Become a MacRumors Supporter for $50/year with no ads, ability to filter front page stories, and private forums.

Gerdi

macrumors 6502
Apr 25, 2020
449
301
I disagree. What you're suggesting addresses a different question from the one being raised here. Here we're simply asking about the efficiency of the M1 vs. Zen 4/Eco Mode, i.e., the relative efficiencies available to consumers in normal use.

Then it is not a technical analysis of the architecture but just 2 random voltage points you just happen to use, and the architecture, which happens to use the lowest voltage wins.

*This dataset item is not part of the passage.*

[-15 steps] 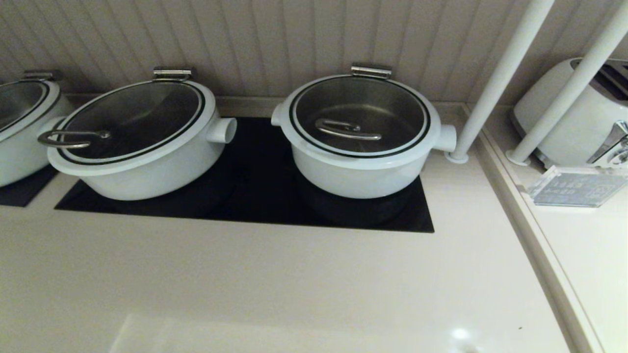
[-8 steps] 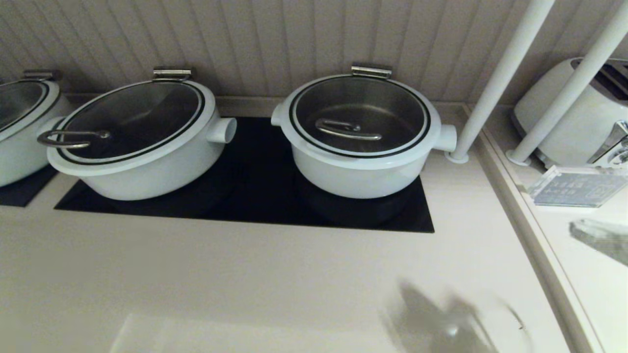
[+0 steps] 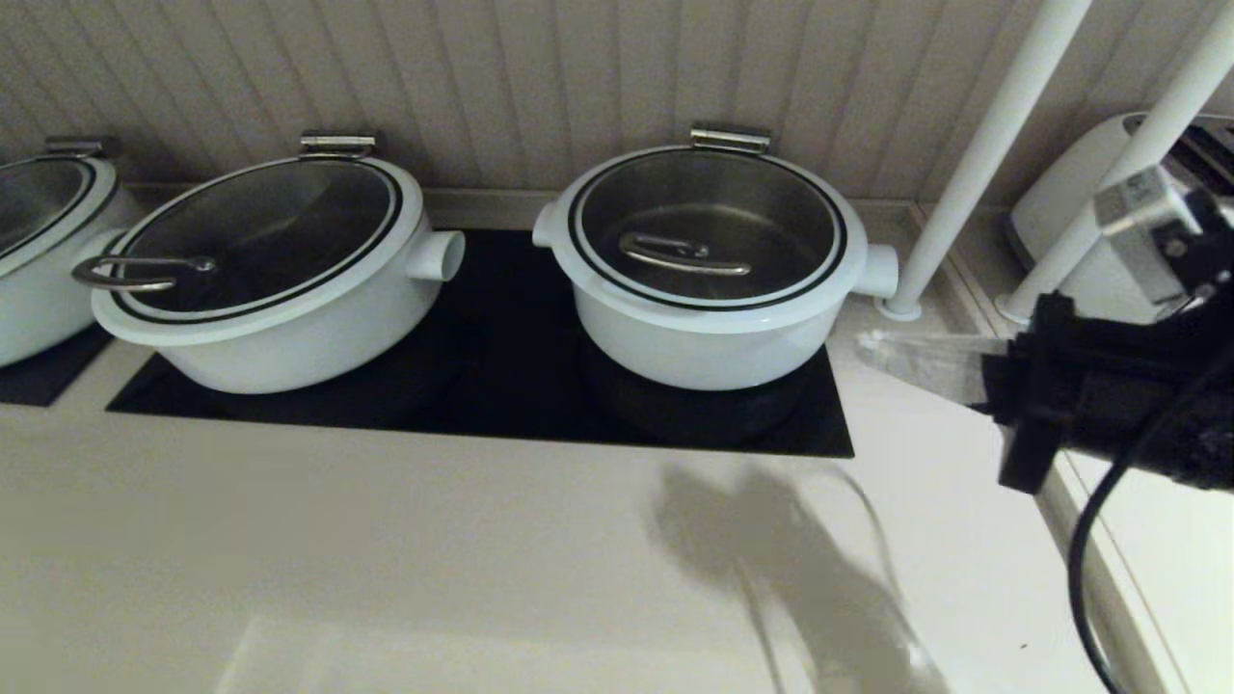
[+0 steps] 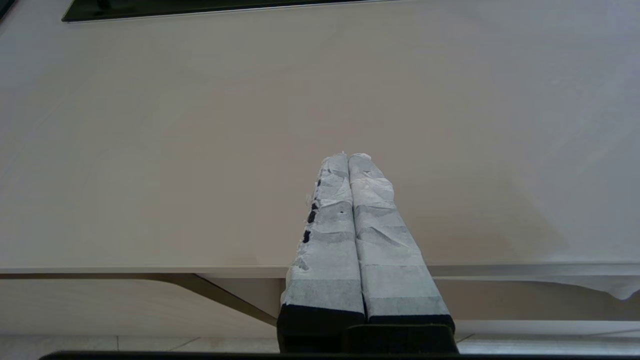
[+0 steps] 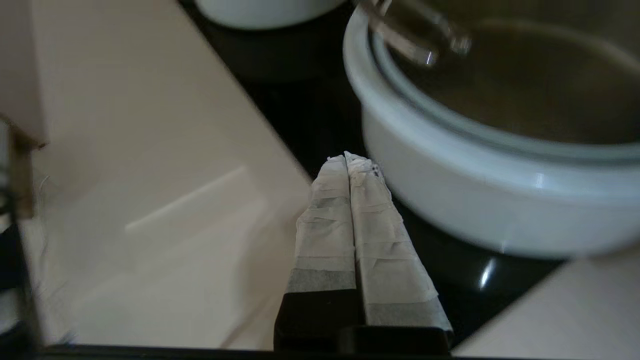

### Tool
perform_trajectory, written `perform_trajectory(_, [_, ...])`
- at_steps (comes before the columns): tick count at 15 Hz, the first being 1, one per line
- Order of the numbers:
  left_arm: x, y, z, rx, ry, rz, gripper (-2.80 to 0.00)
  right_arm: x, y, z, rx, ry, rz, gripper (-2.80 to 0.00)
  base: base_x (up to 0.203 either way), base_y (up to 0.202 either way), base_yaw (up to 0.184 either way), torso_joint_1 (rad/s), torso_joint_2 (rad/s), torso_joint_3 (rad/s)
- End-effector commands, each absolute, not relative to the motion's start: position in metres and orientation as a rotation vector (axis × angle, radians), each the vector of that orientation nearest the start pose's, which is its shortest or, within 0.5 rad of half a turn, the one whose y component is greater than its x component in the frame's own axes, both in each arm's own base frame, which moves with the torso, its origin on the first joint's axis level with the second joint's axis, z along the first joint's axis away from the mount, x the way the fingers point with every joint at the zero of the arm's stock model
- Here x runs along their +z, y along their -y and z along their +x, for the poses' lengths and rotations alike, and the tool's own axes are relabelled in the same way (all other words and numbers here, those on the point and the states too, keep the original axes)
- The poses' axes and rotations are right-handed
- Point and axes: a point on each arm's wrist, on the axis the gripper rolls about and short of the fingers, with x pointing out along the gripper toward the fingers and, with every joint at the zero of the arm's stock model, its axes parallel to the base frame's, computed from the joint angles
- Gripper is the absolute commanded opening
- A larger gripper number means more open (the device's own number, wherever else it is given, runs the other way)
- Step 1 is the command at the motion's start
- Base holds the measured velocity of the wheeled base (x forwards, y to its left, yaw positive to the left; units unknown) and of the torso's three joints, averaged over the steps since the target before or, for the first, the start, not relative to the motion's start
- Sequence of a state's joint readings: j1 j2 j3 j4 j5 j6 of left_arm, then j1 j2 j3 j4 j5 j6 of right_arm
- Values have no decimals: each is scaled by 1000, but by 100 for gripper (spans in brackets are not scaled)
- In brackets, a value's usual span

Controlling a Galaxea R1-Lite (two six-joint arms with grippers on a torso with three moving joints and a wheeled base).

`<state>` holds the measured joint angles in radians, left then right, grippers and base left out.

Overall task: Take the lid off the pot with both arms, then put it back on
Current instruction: Open the food pot lid a small opening with the right arm

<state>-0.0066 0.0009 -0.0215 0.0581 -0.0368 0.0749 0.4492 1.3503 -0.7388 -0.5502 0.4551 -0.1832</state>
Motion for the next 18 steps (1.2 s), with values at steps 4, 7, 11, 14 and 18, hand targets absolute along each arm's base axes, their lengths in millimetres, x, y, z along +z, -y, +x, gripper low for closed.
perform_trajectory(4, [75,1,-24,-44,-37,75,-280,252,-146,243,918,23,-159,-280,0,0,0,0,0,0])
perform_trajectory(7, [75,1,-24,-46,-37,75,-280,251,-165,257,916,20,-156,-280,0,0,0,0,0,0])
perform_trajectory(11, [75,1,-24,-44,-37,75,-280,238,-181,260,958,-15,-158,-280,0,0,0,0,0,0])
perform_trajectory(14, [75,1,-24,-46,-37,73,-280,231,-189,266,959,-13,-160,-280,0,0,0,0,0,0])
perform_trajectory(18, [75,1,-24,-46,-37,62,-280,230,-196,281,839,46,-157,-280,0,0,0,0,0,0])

If you're talking about adjusting the voltage of the M1, you're asking an entirely different question that opens up an entirely new can of worms. First, just to start, you'd need benchmark measurements for the M1 at the lower voltage, which we don't have. I.e., you can't just consider the 33% power reduction you'd get by reducing the M1's voltage without also accounting for the reduction in performance you'd get.

I suggest, that try to understand the presented formula - the reduction in performance is fully considered.
 

Gerdi

macrumors 6502
Apr 25, 2020
449
301
Further, once you started deviating from mfr-specified voltages you can't just look at two voltages. Rather, you'd need to look at efficiency vs. voltage curves for both processors, and find the most efficient point at which each operated stably. But then the performance at those points might be too low to be desirable. Etc., etc...

You still do not understand the theory here. I do not suggest that you decrease the voltages even further - i said that we need to use an adjustment factor in case the voltage points at which we do performance and power measurements deviate between our 2 DUTs.
 

theorist9

macrumors 68040
May 28, 2015
3,880
3,060
You still do not understand the theory here. I do not suggest that you decrease the voltages even further - i said that we need to use an adjustment factor in case the voltage points at which we do performance and power measurements deviate between our 2 DUTs.
I do understand it. You just don't understand my critique. It's the same as our last interaction, where I had to go back and forth with you several times before you finally understood (see post #291). I'm sorry, but I just don't have the patience to do that again this time. If we were in-person, it would be easier. But online it's difficult.
 

mi7chy

macrumors G4
Oct 24, 2014
10,622
11,294
7950x dethrones Intel at the top stock tier where it has reigned with strong single-core performance that favors console emulation.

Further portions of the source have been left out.